Em comunicado, a tutela assinala que "estima-se que Portugal tenha investido 120 milhões para o orçamento do Horizonte 2020, em 2014", tendo ido buscar, de acordo com os resultados disponibilizados pela Comissão Europeia, 140,30 milhões de euros, correspondentes a 290 projetos aprovados e a quase o dobro do montante obtido no período 2007-2013.

Portugal submeteu, no ano passado, 2.030 propostas a concurso, no valor total de 7,9 mil milhões de euros, tendo a taxa de captação de fundos se situado em 1,76%, "a maior alguma vez alcançada em qualquer um dos anos do anterior programa" de fundos comunitários para a ciência, enaltece a nota do ministério.

O Programa Horizonte 2020, para o período 2014-2020, tem inscritos 80 mil milhões de euros, incluindo 13,1 mil milhões de euros para o Conselho Europeu de Investigação, que atribui bolsas de financiamento para projetos de investigação considerados de excelência.

O 7.º Programa Quadro de Investigação e Desenvolvimento Tecnológico (2007-2013) tinha um orçamento global superior a 50 mil milhões de euros.

Em 2007, foram apresentadas 1.506 candidaturas, no valor de 7,7 mil milhões de euros, tendo a taxa de captação de fundos sido de 1.01%, o correspondente a 77,8 milhões de euros, refere o mesmo comunicado.

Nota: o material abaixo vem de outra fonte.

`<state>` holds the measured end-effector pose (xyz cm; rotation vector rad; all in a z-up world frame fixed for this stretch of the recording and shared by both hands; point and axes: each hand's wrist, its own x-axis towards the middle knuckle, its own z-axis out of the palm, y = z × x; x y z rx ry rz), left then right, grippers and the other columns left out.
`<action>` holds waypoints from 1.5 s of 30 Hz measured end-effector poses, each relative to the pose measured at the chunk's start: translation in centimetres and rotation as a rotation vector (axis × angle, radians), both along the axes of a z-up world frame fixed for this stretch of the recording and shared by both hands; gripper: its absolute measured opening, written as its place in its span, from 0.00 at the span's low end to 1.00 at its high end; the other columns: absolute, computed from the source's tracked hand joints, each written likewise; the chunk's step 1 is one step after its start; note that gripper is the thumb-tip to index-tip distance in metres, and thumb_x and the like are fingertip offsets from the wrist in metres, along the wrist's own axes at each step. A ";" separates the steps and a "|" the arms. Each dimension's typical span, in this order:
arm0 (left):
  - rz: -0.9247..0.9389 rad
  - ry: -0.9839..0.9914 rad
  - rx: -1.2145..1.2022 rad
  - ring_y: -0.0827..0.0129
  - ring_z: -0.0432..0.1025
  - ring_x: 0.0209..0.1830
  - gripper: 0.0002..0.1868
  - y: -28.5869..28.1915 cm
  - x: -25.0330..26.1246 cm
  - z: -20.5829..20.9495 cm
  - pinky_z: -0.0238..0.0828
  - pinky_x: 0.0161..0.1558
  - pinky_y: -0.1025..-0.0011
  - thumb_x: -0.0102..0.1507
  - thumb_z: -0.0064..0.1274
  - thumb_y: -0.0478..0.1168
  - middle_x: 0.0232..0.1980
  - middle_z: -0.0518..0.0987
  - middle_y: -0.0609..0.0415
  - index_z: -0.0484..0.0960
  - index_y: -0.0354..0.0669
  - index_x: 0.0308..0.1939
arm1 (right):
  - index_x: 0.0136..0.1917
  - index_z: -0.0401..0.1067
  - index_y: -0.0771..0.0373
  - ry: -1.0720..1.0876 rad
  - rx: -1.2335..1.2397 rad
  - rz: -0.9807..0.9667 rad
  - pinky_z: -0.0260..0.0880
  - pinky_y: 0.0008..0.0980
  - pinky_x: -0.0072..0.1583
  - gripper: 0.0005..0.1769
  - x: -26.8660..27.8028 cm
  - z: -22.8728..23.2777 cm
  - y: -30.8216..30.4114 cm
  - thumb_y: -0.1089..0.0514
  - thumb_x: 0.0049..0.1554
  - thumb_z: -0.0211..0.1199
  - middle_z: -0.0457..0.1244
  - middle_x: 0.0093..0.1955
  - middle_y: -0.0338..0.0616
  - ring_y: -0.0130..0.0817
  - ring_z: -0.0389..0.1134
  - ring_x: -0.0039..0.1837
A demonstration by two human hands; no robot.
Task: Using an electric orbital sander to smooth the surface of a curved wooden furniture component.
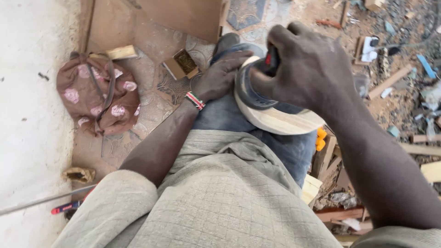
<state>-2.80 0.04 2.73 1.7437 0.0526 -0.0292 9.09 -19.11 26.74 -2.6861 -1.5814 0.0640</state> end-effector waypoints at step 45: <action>0.025 -0.373 0.752 0.61 0.87 0.47 0.20 -6.3 0.0 9.0 0.68 0.80 0.55 0.69 0.57 0.43 0.39 0.94 0.47 0.95 0.42 0.26 | 0.76 0.83 0.47 0.276 -0.243 -0.789 0.83 0.60 0.55 0.35 7.4 -4.5 -14.2 0.24 0.68 0.74 0.79 0.62 0.51 0.52 0.82 0.55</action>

O Ministério da Educação e Ciência realça que, "pela primeira vez na história da captação de fundos europeus para a ciência", Portugal conseguiu, em 2014, "obter mais financiamento do que aquele que o país investiu", precisando que "a contribuição nacional para o orçamento comunitário varia anualmente, mas em torno de uma média de 1,24% do financiamento europeu a concurso".

Segundo dados oficiais, a taxa de sucesso de candidaturas portuguesas superou, no primeiro ano do Horizonte 2020, a média europeia, situando-se nos 14,29% (contra os 13,65% da União Europeia).

Grande parte do financiamento foi obtida por centros de investigação (57,09 milhões de euros) e unidades científicas integradas em universidades (42,29 milhões de euros).

O ministério adianta que, no ano passado, o Conselho Europeu de Investigação concedeu 17 bolsas (no montante global de 31 milhões de euros) a investigadores que trabalham em Portugal, o equivalente a quase metade das bolsas atribuídas em todo o programa comunitário anterior, o 7.º Programa Quadro (que foram 36).